They rode in silence for the rest of the drive. As she gently took Ruby back from Andre, she placed a kiss on the boy’s forehead. He did not wake up.

She stood outside the car, the door still hanging open, and looked up at the tall shadow of her apartment building. Other than Ruby’s television, she couldn’t remember a single personal thing in her apartment. Somebody else’s life was up there.

Verity got back into the car, cuddling Ruby close. She’d get her a new TV.

“Drive,” she said to Cord.

He smiled at her but kept his mouth shut, putting the car in gear, and they headed out into the maze of dark buildings. Verity did not look back.

 

 

Introduction to “
A Thing Immortal As Itself”

 

Lee Allred is a soldier. I was sure of that when I met him, and I’m even more sure of it now after reading “A Thing Immortal As Itself” and meeting his main character, Nathan Fairchild. This is the vampire I want to see at the movies. Seriously. I’m one adorable, sensitive vampire away from a tantrum, and Nathan gives me hope that someone knows that vampires are predators. This makes him a Guardian in my book.

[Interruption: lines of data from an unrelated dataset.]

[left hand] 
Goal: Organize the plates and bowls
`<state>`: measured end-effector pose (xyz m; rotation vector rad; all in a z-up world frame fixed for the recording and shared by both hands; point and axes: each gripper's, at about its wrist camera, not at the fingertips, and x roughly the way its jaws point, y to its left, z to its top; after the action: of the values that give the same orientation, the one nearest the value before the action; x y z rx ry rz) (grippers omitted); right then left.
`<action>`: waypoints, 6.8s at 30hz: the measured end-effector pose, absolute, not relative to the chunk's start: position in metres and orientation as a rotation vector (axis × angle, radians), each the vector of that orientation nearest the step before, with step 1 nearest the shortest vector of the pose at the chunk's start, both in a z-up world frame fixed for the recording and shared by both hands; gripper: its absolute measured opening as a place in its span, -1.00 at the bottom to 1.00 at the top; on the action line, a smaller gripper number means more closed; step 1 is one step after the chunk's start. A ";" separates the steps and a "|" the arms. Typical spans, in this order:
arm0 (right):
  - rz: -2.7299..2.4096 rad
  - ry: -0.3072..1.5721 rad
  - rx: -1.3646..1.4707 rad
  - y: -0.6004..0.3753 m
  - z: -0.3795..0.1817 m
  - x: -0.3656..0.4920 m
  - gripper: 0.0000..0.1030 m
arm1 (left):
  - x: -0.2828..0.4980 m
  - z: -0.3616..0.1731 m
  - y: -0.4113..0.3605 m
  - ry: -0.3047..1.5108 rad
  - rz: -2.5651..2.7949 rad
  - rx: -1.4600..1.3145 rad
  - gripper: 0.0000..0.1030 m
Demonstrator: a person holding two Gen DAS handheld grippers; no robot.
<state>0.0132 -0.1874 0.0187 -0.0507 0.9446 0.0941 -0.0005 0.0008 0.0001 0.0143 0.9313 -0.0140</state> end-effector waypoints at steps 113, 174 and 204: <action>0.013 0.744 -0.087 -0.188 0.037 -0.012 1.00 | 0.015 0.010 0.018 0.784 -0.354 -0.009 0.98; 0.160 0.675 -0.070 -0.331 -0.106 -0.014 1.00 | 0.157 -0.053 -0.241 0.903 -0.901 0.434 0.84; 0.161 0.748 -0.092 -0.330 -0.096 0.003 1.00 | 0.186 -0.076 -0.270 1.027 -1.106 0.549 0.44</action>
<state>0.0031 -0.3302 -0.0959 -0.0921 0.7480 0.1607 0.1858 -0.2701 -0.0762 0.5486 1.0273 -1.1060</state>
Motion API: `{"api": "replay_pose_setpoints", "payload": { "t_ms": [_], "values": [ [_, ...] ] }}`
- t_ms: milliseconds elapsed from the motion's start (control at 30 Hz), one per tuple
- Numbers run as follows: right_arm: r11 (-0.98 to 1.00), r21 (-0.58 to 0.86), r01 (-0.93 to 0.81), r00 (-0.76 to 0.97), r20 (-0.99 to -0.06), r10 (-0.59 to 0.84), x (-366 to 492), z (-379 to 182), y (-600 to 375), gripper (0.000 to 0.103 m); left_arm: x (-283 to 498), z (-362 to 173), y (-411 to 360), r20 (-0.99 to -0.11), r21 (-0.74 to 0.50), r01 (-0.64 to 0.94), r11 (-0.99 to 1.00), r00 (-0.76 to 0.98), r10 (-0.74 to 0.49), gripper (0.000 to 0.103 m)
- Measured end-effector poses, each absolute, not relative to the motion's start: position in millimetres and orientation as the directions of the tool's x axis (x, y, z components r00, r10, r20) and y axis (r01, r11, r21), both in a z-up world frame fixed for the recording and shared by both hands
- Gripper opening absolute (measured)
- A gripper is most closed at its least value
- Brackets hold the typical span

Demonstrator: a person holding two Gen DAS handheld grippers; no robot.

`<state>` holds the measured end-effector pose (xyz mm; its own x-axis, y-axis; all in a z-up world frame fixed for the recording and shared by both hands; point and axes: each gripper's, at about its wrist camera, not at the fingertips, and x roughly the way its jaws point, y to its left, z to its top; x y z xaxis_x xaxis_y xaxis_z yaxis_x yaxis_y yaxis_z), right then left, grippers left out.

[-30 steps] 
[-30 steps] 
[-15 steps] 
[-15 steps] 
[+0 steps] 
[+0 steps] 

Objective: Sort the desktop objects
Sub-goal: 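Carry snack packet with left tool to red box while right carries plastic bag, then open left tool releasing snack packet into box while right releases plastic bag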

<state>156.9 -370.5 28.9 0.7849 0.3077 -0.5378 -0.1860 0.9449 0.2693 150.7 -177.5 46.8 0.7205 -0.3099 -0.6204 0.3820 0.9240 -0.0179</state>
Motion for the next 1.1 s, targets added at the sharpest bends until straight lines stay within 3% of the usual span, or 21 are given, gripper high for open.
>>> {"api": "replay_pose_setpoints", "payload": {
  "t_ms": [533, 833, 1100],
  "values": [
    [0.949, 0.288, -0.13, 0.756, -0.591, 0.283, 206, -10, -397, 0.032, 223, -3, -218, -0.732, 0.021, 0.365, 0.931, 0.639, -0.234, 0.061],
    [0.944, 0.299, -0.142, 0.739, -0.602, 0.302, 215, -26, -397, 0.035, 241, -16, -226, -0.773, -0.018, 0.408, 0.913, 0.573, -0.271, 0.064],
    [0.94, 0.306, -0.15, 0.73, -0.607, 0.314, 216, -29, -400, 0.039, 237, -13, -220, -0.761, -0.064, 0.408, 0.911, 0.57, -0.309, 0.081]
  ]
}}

Dubbed the “Master Sergeant of Alternate History,” Lee Allred has sold his unique brand of short fiction to
Asimov’s Science Fiction Magazine
, Baen Books,
Fiction River,
and numerous other publications. He’s also scripted for Marvel Comics, DC Comics, and Image Comics. His classic novella
For the Strength of the Hills
earned a finalist nod for the Sidewise Award for Alternate History. Lee served worldwide in the US Air Force (including three tours in Iraq) before retiring at the rank of Master Sergeant. He currently resides on the beautiful Oregon Coast. Lee writes:

“‘A Thing Immortal as Itself’ is part of a series of Stakeholder vampire stories. This one takes a look at the interplay between the vampires’ secret society and human politicians who know vampires exist but feign otherwise.”

 

 

A Thing Immortal As Itself

Lee Allred

 

Two A.M. on a sweltering summer night in Washington, D.C. Nathan Fairchild pulled his rusted-out Ford pickup into the deserted parking lot of the 24-hour franchise pancake house nestled among crumbling brick apartment houses. Light streamed through the building’s wraparound windows, an oasis of light in a dark and darkening world. Fairchild opened the squeaky-hinged door and stepped out into the muggy heat. Police sirens wailed as District patrol SUVs flashed past, heading down Alabama Avenue towards some routine homicide or another. He relaxed slightly. Nothing to concern him. Not yet.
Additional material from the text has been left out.